E isso não acontece apenas com nós, simples mortais. Ao receber o prêmio de Mulher do Ano 2016 da Billboard, Madonna disse: “Não envelheça. Porque envelhecer é um pecado. Você vai ser criticada e humilhada e definitivamente não tocará nas rádios.” Ao ler esse isso, alguém menos avisado poderia até pensar que é um exagero, mas, menos de quatro anos depois, a mesma Madonna foi crucificada nas redes sociais por ter postado uma foto sua de topless (e olha que ela ainda estava cobrindo os seios), coisa que ela, aliás, sempre fez. Não é que ela queria “aparecer”. Ela continua sendo a mesma Madonna de sempre, só que mais velha.

E aí é que se escancara o preconceito contra a idade. Entre os milhares de comentários “você está muito velha para isso”, o que mais entristece é que a maioria foi feita por mulheres. Sim, isso mesmo, em vez de nos defendermos, nos acusamos. Pelas lentes machistas da sociedade, passamos adiante o preconceito sem ao menos nos questionarmos de onde ele veio. Sem nos darmos conta de que ele é fruto de uma sociedade que só enxerga beleza na mulher quando ela é jovem. E sabe por que? Porque nesse período ela ovula. Como assim SHEt_alks?! Calma, a gente explica.

Na história da humanidade, a tarefa mais importante de qualquer espécie sempre foi garantir que ela não fosse extinta. Quem pensa que para isso basta transar, engana-se. Homens e mulheres funcionam de maneiras distintas. Enquanto o homem pode fazer um filho até seu último dia de vida, mulheres só podem gerar uma criança enquanto estão ovulando. Dito isso, aí vai o resto do pensamento. Para garantir que o mundo não acabasse deserto, a natureza deu um jeito do homem não perder tempo com qualquer fêmea. Como? Fazendo com que eles transassem muito mais com as que ainda ovulavam. E sabe o que aconteceu? Por sentirem-se atraídos pelas mais novas (uma vez que mulheres entre 45 e 60 param de ovular e portanto não poderiam mais garantir a espécie) eles acabaram achando que juventude era sinônimo de beleza. E não sinônimo do que de fato é: procriação. Simples assim.

E para aqueles que ainda não estão muito convencidos de que as mulheres são mais proibidas de envelhecer e continuarem ativas, desbravando novas carreiras, desejando e desejáveis, sugerimos uma comparação. Quando Mick Jagger rebola maravilhosamente em seus shows ou quando o Brad Pitt aparece mais grisalho, o que mais ouvimos é que “o tempo só fez bem para eles”, não é mesmo? Sim, sabemos que é triste, mas a boa notícia é que ainda podemos mudar isso transformando nosso envelhecer num lugar mais gentil. Como? Nos unindo.

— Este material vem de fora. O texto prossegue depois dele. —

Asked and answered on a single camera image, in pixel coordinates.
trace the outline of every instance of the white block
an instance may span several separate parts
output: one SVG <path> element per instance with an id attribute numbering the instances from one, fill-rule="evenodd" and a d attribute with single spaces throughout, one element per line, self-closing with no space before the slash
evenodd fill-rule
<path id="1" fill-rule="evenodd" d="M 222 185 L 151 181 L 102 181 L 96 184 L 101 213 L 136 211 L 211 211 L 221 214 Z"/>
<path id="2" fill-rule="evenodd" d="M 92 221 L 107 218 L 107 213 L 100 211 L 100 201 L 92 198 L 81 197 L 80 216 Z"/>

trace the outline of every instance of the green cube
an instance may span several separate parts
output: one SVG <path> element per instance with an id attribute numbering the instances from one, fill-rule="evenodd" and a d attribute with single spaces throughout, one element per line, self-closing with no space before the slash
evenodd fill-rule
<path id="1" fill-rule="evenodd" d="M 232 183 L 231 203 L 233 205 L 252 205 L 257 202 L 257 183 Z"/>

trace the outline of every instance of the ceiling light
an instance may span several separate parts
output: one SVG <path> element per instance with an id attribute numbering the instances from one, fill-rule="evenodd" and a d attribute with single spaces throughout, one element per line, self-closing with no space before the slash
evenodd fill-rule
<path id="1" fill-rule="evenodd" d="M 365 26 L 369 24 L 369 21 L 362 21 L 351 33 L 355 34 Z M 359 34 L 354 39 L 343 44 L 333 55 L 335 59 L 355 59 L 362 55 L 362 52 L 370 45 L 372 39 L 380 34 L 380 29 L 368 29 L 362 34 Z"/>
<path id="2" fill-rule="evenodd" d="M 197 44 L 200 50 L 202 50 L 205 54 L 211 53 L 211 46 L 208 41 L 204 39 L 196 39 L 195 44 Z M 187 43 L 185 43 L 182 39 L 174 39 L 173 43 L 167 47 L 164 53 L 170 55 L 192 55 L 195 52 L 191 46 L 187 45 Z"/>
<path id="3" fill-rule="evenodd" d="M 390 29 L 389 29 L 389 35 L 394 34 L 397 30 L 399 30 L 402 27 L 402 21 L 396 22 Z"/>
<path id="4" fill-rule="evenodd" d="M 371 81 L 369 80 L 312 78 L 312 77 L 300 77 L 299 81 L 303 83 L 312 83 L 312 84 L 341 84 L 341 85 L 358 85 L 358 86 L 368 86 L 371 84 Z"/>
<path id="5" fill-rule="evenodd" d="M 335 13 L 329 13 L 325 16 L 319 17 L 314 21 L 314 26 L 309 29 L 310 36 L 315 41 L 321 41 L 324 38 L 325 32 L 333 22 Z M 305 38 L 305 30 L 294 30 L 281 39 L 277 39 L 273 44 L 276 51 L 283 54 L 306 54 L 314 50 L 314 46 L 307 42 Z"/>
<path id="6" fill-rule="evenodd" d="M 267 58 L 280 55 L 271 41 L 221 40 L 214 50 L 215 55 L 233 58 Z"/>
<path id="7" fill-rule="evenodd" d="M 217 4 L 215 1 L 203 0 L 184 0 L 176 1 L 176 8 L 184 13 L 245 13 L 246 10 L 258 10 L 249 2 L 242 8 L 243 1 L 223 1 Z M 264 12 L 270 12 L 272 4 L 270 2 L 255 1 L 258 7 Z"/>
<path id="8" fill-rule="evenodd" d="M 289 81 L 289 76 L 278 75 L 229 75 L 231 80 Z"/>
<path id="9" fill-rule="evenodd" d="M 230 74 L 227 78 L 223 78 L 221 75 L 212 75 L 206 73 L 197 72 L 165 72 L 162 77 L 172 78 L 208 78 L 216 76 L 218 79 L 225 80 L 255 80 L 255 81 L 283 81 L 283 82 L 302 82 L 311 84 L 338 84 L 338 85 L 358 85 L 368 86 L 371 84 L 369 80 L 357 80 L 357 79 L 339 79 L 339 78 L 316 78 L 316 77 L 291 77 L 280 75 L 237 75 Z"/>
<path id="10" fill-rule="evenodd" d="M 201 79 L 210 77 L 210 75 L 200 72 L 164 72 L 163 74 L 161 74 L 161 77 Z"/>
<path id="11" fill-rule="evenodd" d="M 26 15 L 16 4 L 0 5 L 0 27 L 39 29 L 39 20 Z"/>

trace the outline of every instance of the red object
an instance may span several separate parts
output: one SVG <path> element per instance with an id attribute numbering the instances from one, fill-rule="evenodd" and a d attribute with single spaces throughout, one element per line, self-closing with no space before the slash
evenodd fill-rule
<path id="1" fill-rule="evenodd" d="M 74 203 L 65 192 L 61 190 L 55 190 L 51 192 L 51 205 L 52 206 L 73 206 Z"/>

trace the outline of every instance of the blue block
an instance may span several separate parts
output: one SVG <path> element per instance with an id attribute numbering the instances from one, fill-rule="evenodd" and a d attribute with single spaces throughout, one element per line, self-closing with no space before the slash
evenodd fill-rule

O primeiro passo é não apontar o dedo, não criticar outra mulher porque ela está, simplesmente, sendo ela. Julgar as pessoas pela idade é colocá-las em gavetas. É não aceitar que elas possam fazer o que tem vontade, é proibir que elas sejam quem são, é amputar o direito de escolher o que nos faz feliz. É claro que o tempo é mais cruel com algumas pessoas, impossibilitando-as de alguma forma. Mas são casos específicos de doenças neurológicas ou físicas que limitam a vida de alguém. Não é disso que estamos falando. Estamos falando é do preconceito contra a idade, uma doença que se espalha sem percebermos e que atinge milhões de mulheres no mundo todo levando muitas à depressão, a procedimentos estéticos exagerados e até a morte.

Em que Constituição no mundo todo está escrito que a partir de determinada idade não se pode mais isso ou aquilo? Por que uma mulher mais velha não pode usar minissaia ou biquíni? Por que não pode usar batom vermelho? Por que ela não pode se sentir sexy para alguém (ou para ela mesma)? Por que é um absurdo uma mulher mais velha sentir vontade de transar? Desde quando se sentir bonita é um direito apenas das pessoas mais jovens?

Da próxima vez, antes de criticarmos alguém com julgamentos ultrapassados, que tal aproveitarmos o aprendizado de tudo que estamos vendo e vivendo na pandemia e tirar a maior de todas as lições: a maior beleza é, simplesmente, estar vivo.